Goal of the exercise
With the pictures excluded, reproduce all of the data exactly.

'''

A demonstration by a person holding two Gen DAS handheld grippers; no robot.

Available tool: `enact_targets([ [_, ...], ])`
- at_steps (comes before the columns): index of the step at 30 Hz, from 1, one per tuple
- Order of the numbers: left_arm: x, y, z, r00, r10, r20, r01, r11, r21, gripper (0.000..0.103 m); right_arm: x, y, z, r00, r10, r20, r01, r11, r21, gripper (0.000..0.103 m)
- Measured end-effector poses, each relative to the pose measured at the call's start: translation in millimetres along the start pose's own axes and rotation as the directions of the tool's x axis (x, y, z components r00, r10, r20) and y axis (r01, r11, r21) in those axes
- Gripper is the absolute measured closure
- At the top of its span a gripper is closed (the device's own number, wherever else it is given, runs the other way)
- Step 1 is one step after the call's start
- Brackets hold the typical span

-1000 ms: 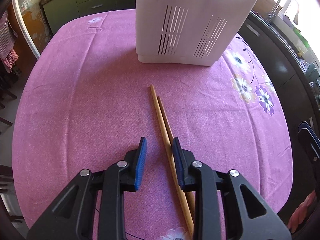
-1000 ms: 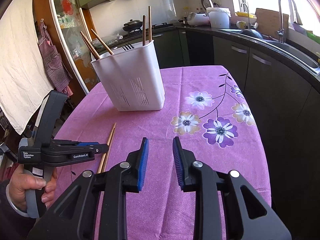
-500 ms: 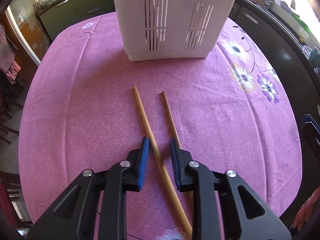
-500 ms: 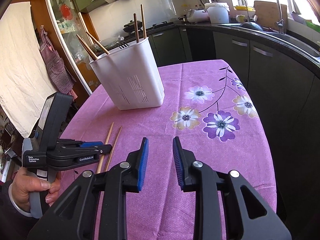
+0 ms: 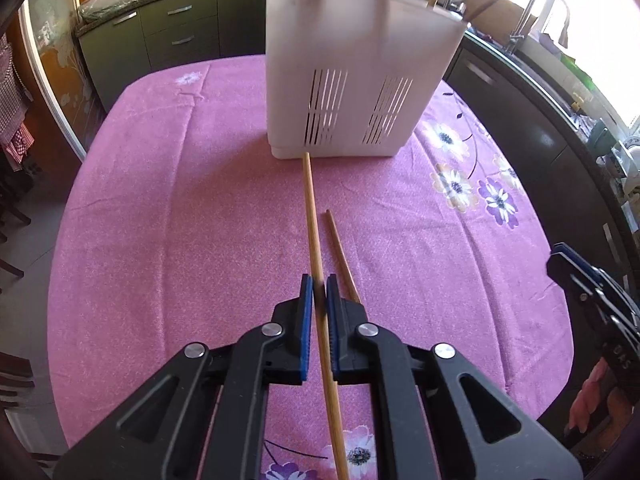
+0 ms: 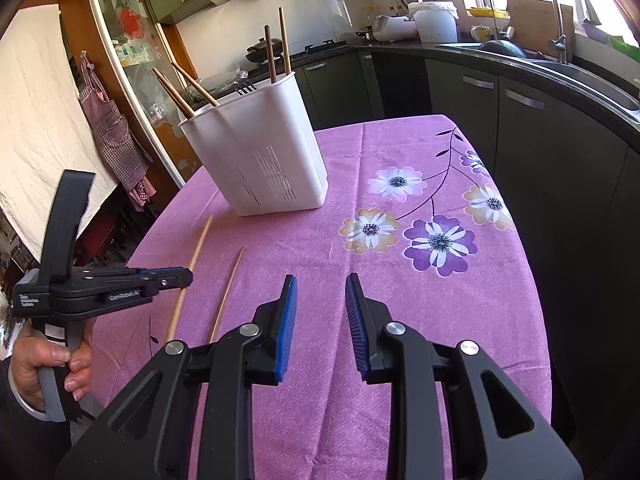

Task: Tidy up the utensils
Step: 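Close the left gripper on one of the last chopsticks and lift it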

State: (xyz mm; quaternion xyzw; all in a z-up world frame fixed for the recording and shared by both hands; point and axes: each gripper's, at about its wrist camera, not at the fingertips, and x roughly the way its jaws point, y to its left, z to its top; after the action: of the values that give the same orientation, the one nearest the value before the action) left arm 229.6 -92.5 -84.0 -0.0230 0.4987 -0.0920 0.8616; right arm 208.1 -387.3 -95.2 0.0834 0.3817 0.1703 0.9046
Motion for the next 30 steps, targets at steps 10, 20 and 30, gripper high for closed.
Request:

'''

Answer for the task
A demonstration by a person holding two Gen DAS handheld grippers; no robot.

Available tool: `enact_targets([ [_, ...], ])`
- at_steps (comes before the columns): index of the step at 30 Hz, from 1, one per tuple
- Order of the numbers: left_arm: x, y, z, r00, r10, r20, r01, r11, r21, gripper (0.000..0.103 m); right_arm: x, y, z, r00, r10, r20, r01, r11, r21, gripper (0.000..0.103 m)
- Measured end-effector poses, each relative to the pose measured at the call's start: translation in millimetres along the start pose's own axes and rotation as the directions of the tool's x axis (x, y, z components r00, r10, r20) and y axis (r01, r11, r21) in those axes
- Gripper is the absolute measured closure
- At the top of its span a gripper is closed (the device's own number, wherever else it is given, runs the other way)
- Step 1 is one step after the call's start
- Brackets hold the typical span

-1000 ms: 
-1000 ms: 
-500 ms: 
-500 ms: 
+0 ms: 
+0 ms: 

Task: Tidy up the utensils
Step: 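Close the left gripper on one of the last chopsticks and lift it
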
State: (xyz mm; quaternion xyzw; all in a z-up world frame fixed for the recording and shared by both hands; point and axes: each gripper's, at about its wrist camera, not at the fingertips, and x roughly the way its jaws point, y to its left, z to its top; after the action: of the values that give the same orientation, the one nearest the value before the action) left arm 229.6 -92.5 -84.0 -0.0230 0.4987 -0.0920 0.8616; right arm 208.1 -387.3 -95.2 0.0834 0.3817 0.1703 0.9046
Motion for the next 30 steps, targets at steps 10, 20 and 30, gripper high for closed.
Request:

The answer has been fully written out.